Reliable message delivery is essential.

However, we identified several issues that could compromise this reliability. As mentioned earlier, we did not attempt to address every potential issue but instead focused on the most critical problems, specifically the inability to send messages to the core processing system.

To mitigate these issues, we implemented persistent storage with retry mechanisms and established comprehensive monitoring to ensure prompt problem detection and resolution.

Rely on tests, not assumptions

Assumptions can catch you off guard, especially when the system – and you – are pushed to the limit. If something seems to work but you’re unsure why, don’t rely on coincidences. Instead, address any uncertainties, assumptions, or potential coincidences by testing them while you still have time.

We use a suite of tests to validate the application’s functionalities through unit and integration testing, providing a solid foundation. However, since the application operates within a larger ecosystem, many challenges stem from its interactions with other systems.

End-to-end tests developed by our team can be executed as needed, which is highly beneficial. However, Black Friday brings significantly higher traffic and system stress. To prepare, we conduct intensive load testing well in advance.

This testing brings together people from various sectors and applications, resulting in valuable insights that may not be obvious in daily operations. Much like frogs in gradually heated water fail to notice the danger, our applications can experience gradual performance degradation as they are built piece by piece. These issues often only surface during load testing.

Expectations continue to rise each year, driven by an increasing number of clients and higher system demands. One such challenge arose with message throughput: last year, expectations surged by 50%, and system performance dipped slightly due to various hardware and software changes. However, through timely load testing, we identified and resolved all issues, ensuring clients experienced seamless performance.

Real-life bottlenecks for SMS

We encountered a limitation in our storage solution that impacted performance during Black Friday. After research and testing, we successfully optimized the data flow logic to enhance efficiency.

We leveraged in-memory solutions more effectively, while the previously primary storage was now used only as a fallback. This change was logical, but altering the flow could introduce the risk of unexpected problems.

What was crucial in this process was our confidence in the testing we performed, including unit, integration, end-to-end, and load tests. This thorough testing ensured that we could make the change with assurance.

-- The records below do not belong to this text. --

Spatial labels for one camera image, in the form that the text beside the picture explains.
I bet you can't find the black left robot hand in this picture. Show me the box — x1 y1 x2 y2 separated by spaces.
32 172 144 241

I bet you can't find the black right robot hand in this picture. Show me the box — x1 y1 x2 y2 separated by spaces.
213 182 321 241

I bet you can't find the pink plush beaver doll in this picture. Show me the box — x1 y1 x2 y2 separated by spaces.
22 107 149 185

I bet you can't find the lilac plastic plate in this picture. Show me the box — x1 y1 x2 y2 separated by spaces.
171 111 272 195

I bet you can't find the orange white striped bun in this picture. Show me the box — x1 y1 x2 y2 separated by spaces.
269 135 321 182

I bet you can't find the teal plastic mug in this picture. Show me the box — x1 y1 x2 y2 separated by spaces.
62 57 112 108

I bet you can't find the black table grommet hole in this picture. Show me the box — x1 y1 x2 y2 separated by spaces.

Work once, benefit many times

Don’t discard your tests and the effort behind them, just as you wouldn’t throw away your main code. Special load tests designed for Black Friday scenarios are stored as projects in our repositories and can be run as customizable Jenkins jobs. Load test servers can be created on demand, allowing us to run automated tests whenever needed on the data centers of our choice.

Organize the team with interchangeable roles

The team was maintaining a strong and reliable system, but at that time, it was mostly composed of relatively new employees.

By relying on one another and sharing knowledge, we built a flexible team with interchangeable roles. This reduced stress, enhanced collaboration, and allowed us to divide tasks, ensuring no one became overwhelmed.

Continuous testing brings continuous confidence

Think of it like this: ‘It’s easier to do one pushup a day than to try and do 365 all at once.’ Similarly, continuous monitoring throughout the year reduces stress by keeping our system in shape over time. Rather than trying to boost performance after a year of development, regular checks and tests ensure steady progress.

By testing every new feature as it’s implemented and conducting daily or ad-hoc load tests, we prevent performance bottlenecks from piling up. This approach allows for continuous development and avoids lengthy code freezes before major events.

Consistency in testing and monitoring transforms uncertainty into confidence, keeping systems resilient and the team prepared to handle future needs.